EXERCISE
A single number is wanted: how many lines of the data below include the string "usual"?

DATA

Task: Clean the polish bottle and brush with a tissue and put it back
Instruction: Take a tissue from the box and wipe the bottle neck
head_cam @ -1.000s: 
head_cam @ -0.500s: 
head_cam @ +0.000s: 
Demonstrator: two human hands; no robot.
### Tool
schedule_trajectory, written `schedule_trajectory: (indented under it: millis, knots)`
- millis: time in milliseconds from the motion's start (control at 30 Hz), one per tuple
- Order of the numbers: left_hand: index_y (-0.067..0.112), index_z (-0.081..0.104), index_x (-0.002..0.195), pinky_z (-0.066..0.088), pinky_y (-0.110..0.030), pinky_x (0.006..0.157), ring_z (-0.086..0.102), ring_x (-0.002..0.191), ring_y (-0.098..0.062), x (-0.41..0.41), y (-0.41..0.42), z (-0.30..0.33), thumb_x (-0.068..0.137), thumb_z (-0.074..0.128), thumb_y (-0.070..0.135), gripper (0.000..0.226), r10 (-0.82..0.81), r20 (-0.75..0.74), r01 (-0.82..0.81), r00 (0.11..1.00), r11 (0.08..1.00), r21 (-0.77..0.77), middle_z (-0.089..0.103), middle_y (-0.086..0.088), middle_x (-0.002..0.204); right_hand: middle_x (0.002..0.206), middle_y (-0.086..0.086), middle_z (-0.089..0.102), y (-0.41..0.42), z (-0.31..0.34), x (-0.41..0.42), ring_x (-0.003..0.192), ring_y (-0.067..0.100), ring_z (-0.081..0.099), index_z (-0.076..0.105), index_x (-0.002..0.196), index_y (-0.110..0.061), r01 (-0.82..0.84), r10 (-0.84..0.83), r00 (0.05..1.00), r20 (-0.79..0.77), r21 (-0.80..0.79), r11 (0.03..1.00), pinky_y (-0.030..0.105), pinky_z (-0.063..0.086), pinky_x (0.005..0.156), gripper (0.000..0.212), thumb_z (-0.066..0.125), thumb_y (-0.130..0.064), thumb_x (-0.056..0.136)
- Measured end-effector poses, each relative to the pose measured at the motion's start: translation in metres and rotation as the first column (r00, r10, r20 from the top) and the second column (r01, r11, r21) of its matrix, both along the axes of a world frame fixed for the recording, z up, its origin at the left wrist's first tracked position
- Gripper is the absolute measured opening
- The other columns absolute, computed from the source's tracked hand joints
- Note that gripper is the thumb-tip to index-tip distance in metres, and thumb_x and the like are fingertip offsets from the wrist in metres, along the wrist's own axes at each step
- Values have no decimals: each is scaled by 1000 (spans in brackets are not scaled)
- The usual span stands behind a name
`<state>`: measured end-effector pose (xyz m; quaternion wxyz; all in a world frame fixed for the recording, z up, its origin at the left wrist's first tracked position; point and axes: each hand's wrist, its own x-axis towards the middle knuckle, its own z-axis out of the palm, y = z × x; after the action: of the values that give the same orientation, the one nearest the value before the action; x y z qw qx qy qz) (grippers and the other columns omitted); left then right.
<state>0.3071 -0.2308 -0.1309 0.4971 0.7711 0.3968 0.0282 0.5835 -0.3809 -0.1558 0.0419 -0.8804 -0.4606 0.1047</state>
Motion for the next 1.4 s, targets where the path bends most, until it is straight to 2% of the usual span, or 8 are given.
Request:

FINAL ANSWER
2